Что принимал? - спросила она меня с нескрываемым отвращением, даже не отрывая глаз от каких-то бумаг. Этот вопрос она повторила раз десять, причём каждый раз с разными, хотя и одинаково грубыми интонациями, пока я не сложил по буквам слово «таблетки».
Только тогда она оторвала взгляд от бумаг и, повернувшись в сторону вульгарной медсестры, прошипела, мол, мерзость... Ниночка, тащите сюда поганое ведро. У Ниночки были пухлые ярко-красные кубы и такой же вызывающий маникюр. Она на несколько секунд исчезла за дверью служебной комнаты, а когда вернулась - сунула мне под нос грязное корыто. Местами оно было покрыто ржавчиной… или мне тогда показалось, что это была ржавчина.

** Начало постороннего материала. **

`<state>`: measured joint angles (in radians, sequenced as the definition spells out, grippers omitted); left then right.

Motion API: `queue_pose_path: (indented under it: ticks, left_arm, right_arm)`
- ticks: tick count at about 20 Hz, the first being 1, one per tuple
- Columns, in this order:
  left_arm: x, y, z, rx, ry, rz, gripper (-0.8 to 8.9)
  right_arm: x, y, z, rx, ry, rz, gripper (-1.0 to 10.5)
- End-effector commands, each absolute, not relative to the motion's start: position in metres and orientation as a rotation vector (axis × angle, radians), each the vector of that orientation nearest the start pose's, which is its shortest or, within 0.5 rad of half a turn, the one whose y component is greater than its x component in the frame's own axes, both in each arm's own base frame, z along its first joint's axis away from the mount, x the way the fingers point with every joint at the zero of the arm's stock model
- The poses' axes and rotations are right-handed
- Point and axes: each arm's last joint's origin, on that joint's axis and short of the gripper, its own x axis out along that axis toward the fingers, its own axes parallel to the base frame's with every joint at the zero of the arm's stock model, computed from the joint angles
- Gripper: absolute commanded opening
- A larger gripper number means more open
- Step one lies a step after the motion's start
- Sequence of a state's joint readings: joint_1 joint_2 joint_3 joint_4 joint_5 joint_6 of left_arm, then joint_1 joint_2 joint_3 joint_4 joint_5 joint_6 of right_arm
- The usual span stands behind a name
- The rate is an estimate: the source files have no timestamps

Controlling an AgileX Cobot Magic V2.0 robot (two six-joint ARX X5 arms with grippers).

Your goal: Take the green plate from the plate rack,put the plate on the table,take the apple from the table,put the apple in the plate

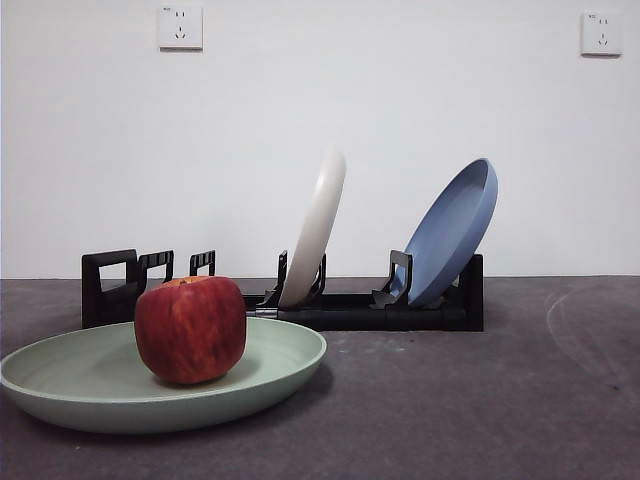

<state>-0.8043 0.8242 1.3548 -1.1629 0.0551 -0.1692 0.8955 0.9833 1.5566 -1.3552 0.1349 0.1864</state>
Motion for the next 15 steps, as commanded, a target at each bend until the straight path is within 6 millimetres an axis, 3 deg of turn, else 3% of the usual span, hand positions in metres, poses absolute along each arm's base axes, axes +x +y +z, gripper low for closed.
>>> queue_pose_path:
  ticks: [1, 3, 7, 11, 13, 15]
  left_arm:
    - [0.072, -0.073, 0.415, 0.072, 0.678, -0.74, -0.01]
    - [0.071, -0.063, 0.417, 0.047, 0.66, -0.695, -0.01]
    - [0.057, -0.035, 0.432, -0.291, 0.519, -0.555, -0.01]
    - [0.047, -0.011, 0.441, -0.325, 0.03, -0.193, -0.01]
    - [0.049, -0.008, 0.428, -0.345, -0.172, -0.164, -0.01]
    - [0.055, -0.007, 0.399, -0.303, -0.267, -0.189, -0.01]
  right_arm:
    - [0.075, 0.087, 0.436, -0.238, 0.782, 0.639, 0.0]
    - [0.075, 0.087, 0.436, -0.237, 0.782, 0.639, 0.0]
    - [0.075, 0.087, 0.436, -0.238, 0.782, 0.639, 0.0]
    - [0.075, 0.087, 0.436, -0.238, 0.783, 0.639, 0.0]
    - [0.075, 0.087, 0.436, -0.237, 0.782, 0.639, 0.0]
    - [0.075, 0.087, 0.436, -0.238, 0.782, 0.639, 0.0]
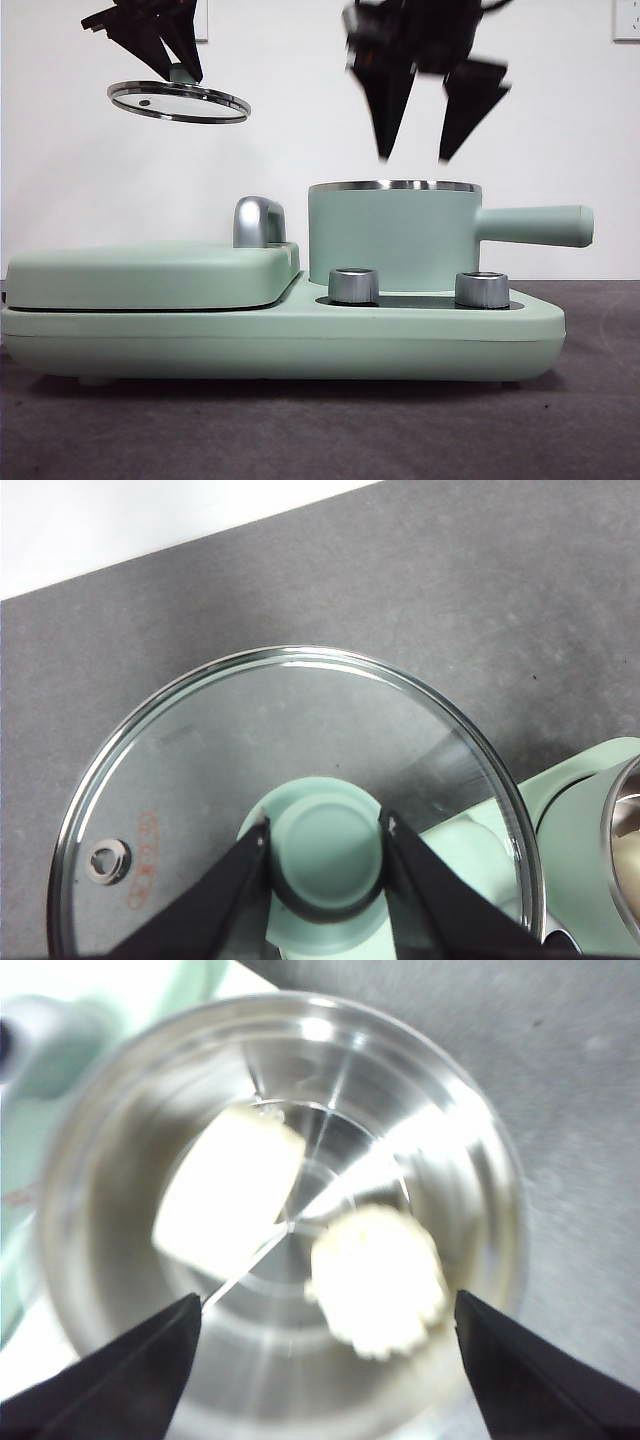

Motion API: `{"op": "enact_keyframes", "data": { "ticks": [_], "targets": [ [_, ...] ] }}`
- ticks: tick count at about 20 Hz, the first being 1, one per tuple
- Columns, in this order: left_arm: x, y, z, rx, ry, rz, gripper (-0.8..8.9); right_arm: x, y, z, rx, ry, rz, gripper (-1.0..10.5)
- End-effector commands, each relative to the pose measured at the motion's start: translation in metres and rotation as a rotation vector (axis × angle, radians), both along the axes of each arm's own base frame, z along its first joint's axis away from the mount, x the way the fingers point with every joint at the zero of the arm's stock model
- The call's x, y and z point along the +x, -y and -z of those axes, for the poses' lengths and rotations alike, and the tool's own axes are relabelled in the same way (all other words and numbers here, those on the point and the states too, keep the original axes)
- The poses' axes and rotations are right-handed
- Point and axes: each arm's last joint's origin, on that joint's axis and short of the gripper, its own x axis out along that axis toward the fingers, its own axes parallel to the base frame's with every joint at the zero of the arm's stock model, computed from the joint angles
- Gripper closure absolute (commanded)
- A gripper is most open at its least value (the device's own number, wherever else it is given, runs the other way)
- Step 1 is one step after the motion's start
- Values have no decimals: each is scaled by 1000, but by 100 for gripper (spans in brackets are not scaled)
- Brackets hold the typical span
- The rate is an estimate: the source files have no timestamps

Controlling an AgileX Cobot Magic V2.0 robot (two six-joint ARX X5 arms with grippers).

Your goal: Put the buns in a small steamer

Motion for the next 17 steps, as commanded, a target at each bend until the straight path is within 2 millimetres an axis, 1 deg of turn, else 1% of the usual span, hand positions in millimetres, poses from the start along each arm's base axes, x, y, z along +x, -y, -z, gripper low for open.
{"op": "enact_keyframes", "data": {
  "ticks": [1, 4, 6, 8, 10, 13, 15, 17],
  "targets": [
    [3, 3, -5, -16, 32, 6, 795, -20, 10, -32, 27, 48, -2, 545],
    [0, 9, -4, -21, 14, 15, 795, -53, 28, -55, 10, 30, -2, 546],
    [-2, 17, -4, -21, 12, 36, 795, -77, 40, -64, 15, 36, -12, 546],
    [-5, 27, -4, -21, 11, 62, 795, -103, 54, -69, 36, 66, -11, 546],
    [-9, 39, -4, -20, 10, 94, 795, -133, 72, -67, 76, 93, 27, 545],
    [-17, 61, -4, -21, 8, 150, 795, -183, 102, -57, 158, 171, 76, 545],
    [-23, 75, -4, -20, 5, 186, 795, -213, 120, -49, 236, 263, 90, 546],
    [-30, 89, -3, -18, -1, 224, 795, -240, 136, -38, 305, 361, 68, 547]
  ]
}}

Однако больше это было похоже на присохшее дерьмо.
Блюй! - сказала Ниночка и, недовольно фыркнув, отвела взгляд.
Я выдавил из себя невнятное «как?», и тогда Ниночка запихала свой маникюр мне в горло. Я почувствовал позыв к рвоте, но блевать мне было просто нечем - всё давно переварилось и всосалось. А Ниночка продолжала царапать мне нёбо своим маникюром, пока вместе с кровью я не выхаркал желудочный сок.
Ладно, унесите его отсюда, - сжалилась, наконец, врачиха. И санитар снова сгрёб меня в охапку. По дороге я, наконец, отключился, но даже во сне мне не удалось выбраться из этой больнице. Я оказался в уже знакомом коридоре, только он почему-то был без окон, отовсюду торчали ржавые трубы, а над полом клубился ядовито-желтый пар. Я шел в сторону туалета, и всё было настолько реально, что когда я пришел в себя, в нос мне ударил запах мочи. А надо мной склонилось четыре пары любопытных глаз. Это были другие дети, которым не терпелось узнать, что же я такое принял. Но я не успел им ничего ответить, ибо через минуту лица их расплылись и исчезли в тумане. У одного паренька всё лицо было в веснушках, так вот эти его веснушки сошли с его лица и закружили, меняя цвет.
Я снова пришел в сознание, когда приехал участковый ставить меня на учёт. Он задавал те же вопросы, что и дети несколько часов назад… А потом в палату вбежала мама и стала ругаться с врачихой и участковым, доказывая, что я не наркоман. Ей никто не верил. И тогда она просто схватила меня и потащила проч. Ей кричали, что так нельзя, что серьёзное дело, что мальчика надо спасать, и что не отдадут мою одежду. А мама просто вытащила меня - обсосанного и безвольного, как есть, запихнула в машину и увезла домой.
Утром был серьёзный разговор, в ходе которого я изо всех сил пытался скрыть истинный мотив своего поступка. И много лет спустя я продолжал рассказывать этот случай, упуская намеренность и осознанность той пригоршни таблеток, списывая всё на то, что спутал снотворное с обычными витаминами. И всегда это было очень смешно. Но тогда никто не смеялся - это был сущий ад для меня, для мамы, для всей нашей семьи. Если бы в моей горсти тогда оказалось немного больше снотворного, то в мире на одного жизнерадостного идиота было бы меньше.